Research data in archaeology is being made more accessible through the semantic efforts of the STAR and STELLAR projects of two United Kingdom universities. The goal of STAR (Semantic Technologies for Archaeological Resources) is to facilitate semantic interoperability, enabling a structured semantic search of five databases and grey literature reports using an ontology of cultural heritage in combination with other knowledge organization systems. STAR employs natural language processing to identify key concepts and generate semantic metadata to support the unified search. STELLAR (Semantic Technologies Enhancing Links and Linked data for Archaeological Resources) takes the process a step further by simplifying the job of expressing excavation data in CRM ontology terms and then generating representations as linked data. The two projects demonstrate the effectiveness of semantic interoperability methods, coordinating data and vocabularies in a shared framework, and supporting the reuse of archaeological excavation data.

archaeology
knowledge organization systems
interoperability
semantic analysis
metadata

Bulletin, April/May 2011


A STELLAR Role for Knowledge Organization Systems in Digital Archaeology

by Douglas Tudhope, Ceri Binding, Stuart Jeffrey, Keith May and Andreas Vlachidis

Knowledge organization systems (KOS), such as classification systems, gazetteers, ontologies, taxonomies and thesauri, are crucial to semantic interoperability [1,2]. Controlled vocabularies reduce ambiguity by defining the scope of terms and possibly providing synonyms. More complex KOS organize concepts via different types of semantic relationship. This semantic organization also affords a mechanism (for both human and machine) to connect different choices of terminology and different representations and structures of information.

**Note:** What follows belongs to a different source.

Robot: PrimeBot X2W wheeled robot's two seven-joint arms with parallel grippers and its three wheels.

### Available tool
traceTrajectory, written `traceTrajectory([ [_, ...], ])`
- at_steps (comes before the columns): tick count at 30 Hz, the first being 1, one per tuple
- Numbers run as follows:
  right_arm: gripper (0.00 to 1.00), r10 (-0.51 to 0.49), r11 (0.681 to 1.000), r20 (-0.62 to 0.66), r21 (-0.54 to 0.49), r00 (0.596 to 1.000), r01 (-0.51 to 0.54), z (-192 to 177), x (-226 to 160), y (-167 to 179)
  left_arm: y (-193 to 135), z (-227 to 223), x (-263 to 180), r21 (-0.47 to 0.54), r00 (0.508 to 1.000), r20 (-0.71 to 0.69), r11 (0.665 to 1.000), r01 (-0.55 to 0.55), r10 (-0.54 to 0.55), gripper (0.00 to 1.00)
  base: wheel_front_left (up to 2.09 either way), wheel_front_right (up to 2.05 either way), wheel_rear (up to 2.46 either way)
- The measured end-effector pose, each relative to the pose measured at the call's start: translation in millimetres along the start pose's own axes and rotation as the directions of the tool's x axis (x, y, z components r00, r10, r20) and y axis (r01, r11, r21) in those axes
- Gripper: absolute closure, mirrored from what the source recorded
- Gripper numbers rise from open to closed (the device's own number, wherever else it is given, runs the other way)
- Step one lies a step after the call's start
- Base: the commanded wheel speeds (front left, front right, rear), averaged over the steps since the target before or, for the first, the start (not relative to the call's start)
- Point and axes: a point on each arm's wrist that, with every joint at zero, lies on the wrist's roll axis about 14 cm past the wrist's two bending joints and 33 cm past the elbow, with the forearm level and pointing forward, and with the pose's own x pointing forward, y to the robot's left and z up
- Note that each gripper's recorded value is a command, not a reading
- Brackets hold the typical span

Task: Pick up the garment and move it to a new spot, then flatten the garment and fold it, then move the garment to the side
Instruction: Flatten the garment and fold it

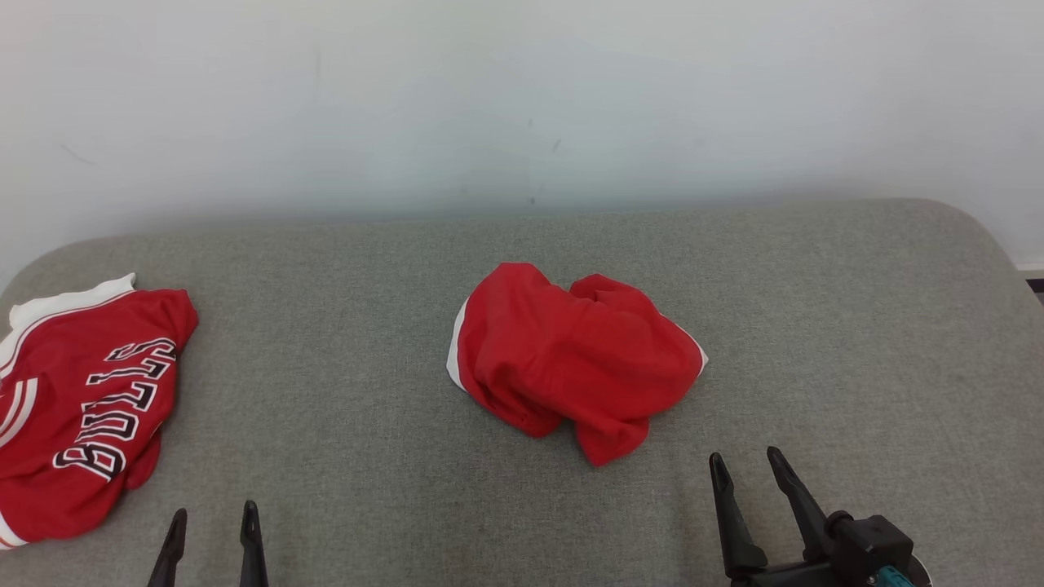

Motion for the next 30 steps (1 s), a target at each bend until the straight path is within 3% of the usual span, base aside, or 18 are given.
traceTrajectory([
  [30,0.0,0.001,1.0,-0.007,-0.001,1.0,-0.001,-2.1,0.8,0.3,4.3,-2.9,-0.3,-0.015,1.0,-0.008,1.0,-0.019,0.018,0.0,0.0,0.0,0.0],
])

We give an outline of two recent projects (STAR and STELLAR) that combine different kinds of KOS for semantic interoperability purposes in the archaeological domain, where there is a desire to make excavation datasets available beyond the immediate project team. This availability may be for purposes of facilitating reuse of data, linking interpretation with the underlying evidence in primary data or for general cultural resource management purposes. However, different project databases are organized differently. There may, for example, be different ways of handling archaeological Small Finds and Samples and different methods of handling the phasing analysis of a site, which groups excavated elements into more complex archaeological features. Furthermore, different databases will typically employ different terminology; one organization may tend to refer to post holes, while another organization’s usual vocabulary may be post-holes. These variations are the perennial issues of vocabulary control in information science but are combined here with the data integration of diverse datasets. Another challenge is posed by the existence of excavation reports in the form of grey literature, unpublished reports resulting from projects funded for their excavation and basic reporting phase, but not for full publication. In fact these cases represent the majority of all archaeological projects.

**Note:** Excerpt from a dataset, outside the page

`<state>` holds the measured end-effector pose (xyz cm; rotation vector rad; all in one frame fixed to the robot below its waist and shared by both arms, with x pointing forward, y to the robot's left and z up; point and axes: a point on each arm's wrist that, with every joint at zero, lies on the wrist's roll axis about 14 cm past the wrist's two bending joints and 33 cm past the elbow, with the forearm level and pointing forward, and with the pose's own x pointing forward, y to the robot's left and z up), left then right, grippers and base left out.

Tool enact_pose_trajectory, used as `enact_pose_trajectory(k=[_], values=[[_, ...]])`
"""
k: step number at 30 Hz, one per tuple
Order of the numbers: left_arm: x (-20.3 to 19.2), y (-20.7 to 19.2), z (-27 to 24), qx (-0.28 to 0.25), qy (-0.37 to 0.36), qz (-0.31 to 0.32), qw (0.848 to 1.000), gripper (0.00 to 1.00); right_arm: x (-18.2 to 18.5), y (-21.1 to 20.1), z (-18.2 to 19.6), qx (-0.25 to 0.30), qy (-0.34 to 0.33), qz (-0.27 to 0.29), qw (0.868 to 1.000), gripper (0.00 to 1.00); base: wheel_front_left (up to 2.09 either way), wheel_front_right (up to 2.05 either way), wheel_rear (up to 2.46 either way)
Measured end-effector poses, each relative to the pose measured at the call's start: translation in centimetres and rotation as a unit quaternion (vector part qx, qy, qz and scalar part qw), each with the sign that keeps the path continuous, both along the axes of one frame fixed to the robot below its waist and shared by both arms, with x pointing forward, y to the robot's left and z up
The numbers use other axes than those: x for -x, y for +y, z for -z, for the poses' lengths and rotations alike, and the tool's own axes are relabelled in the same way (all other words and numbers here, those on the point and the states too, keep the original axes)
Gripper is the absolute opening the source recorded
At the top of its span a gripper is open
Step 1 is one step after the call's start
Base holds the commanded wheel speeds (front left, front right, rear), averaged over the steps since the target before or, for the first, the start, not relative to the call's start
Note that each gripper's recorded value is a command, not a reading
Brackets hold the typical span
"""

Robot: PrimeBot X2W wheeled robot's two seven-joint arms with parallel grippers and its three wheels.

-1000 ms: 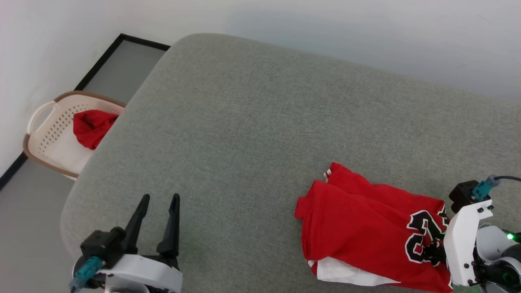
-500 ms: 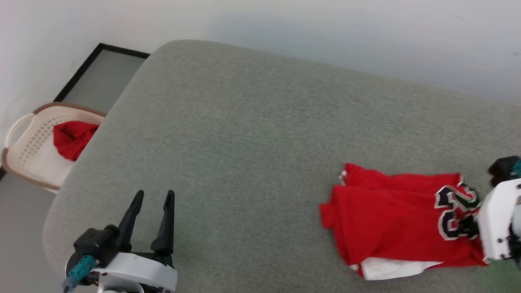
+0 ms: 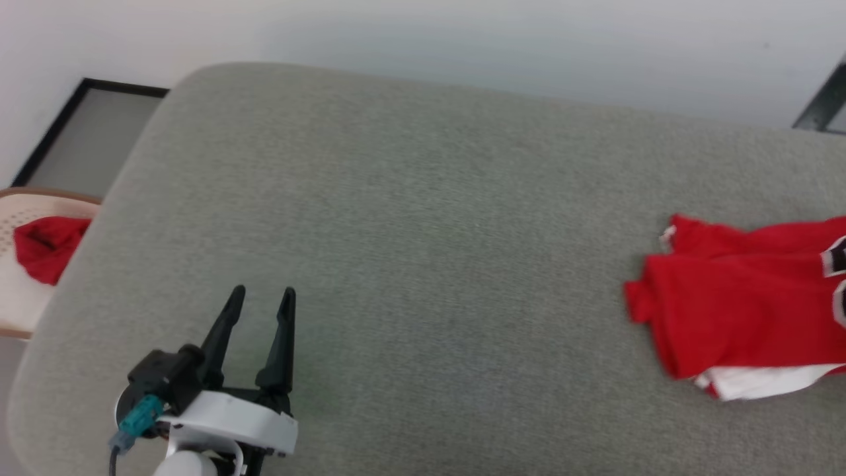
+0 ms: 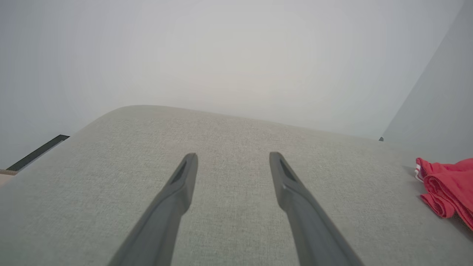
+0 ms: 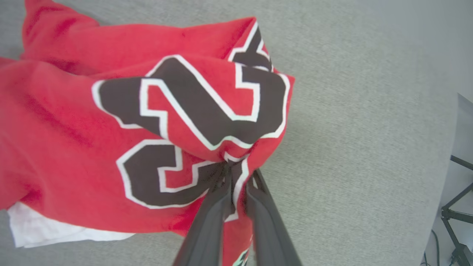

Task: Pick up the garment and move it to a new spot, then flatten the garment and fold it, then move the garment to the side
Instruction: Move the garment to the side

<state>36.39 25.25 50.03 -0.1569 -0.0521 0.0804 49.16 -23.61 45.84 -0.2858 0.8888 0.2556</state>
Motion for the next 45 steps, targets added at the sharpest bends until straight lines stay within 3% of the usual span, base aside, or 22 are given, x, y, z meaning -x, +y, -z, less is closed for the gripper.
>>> enact_pose_trajectory(k=[10, 23, 30, 36, 37, 38, 40, 41, 42, 43, 45], values=[[-3.7, -2.9, 0.9, 0.004, 0.006, 0.046, 0.999, 1.00, -1.5, -9.4, -2.7, 0.106, -0.050, 0.058, 0.991, 0.00, 0.00, 0.00, 0.00], [-6.4, -5.0, 3.1, 0.008, 0.028, 0.080, 0.996, 1.00, -1.2, -18.6, -4.3, 0.246, -0.045, 0.118, 0.961, 0.00, 0.00, 0.00, 0.00], [-6.7, -5.1, 3.7, 0.007, 0.035, 0.083, 0.996, 1.00, -0.8, -20.9, -4.3, 0.284, -0.036, 0.144, 0.947, 0.00, 0.00, 0.00, 0.00], [-6.7, -5.1, 3.9, 0.007, 0.040, 0.084, 0.996, 1.00, -0.7, -20.4, -2.6, 0.270, -0.029, 0.155, 0.950, 0.00, 0.00, 0.00, 0.00], [-6.7, -5.1, 3.9, 0.006, 0.040, 0.084, 0.996, 1.00, -0.7, -20.3, -2.4, 0.267, -0.029, 0.156, 0.951, 0.12, 0.00, 0.00, 0.00], [-6.7, -5.1, 3.9, 0.007, 0.040, 0.084, 0.996, 1.00, -0.8, -20.0, -2.1, 0.259, -0.030, 0.157, 0.952, 0.31, 0.00, 0.00, 0.00], [-6.7, -5.1, 3.9, 0.007, 0.039, 0.085, 0.996, 1.00, -0.6, -19.5, -1.3, 0.249, -0.025, 0.158, 0.955, 0.44, 0.00, 0.00, 0.00], [-6.7, -5.2, 3.8, 0.007, 0.039, 0.085, 0.996, 1.00, -0.5, -19.5, -1.2, 0.247, -0.026, 0.160, 0.955, 0.64, 0.00, 0.00, 0.00], [-6.7, -5.1, 3.7, 0.006, 0.038, 0.085, 0.996, 1.00, -0.5, -19.5, -1.3, 0.249, -0.030, 0.161, 0.955, 0.95, 0.00, 0.00, 0.00], [-6.7, -5.1, 3.6, 0.005, 0.037, 0.085, 0.996, 1.00, -0.4, -19.6, -1.5, 0.248, -0.033, 0.163, 0.954, 1.00, 0.00, 0.00, 0.00], [-6.6, -5.0, 3.4, 0.004, 0.035, 0.084, 0.996, 1.00, -0.2, -19.6, -1.5, 0.245, -0.034, 0.169, 0.954, 1.00, 0.00, 0.00, 0.00]])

The STAR Project – Cross Searching Archaeological Datasets and Grey Literature
The STAR (Semantic Technologies for Archaeological Resources) project was a collaboration between the Hypermedia Research Unit at the University of Glamorgan and English Heritage (EH) [3]. STAR began in 2007 and finished summer 2010 [4]. The project aimed to provide a degree of semantic interoperability between diverse archaeological datasets (from different projects and organizations) and archaeological reports, extracted from the OASIS (Online AccesS to the Index of archaeological investigationS) grey literature library, provided by the Archaeological Data Service [5,6]. 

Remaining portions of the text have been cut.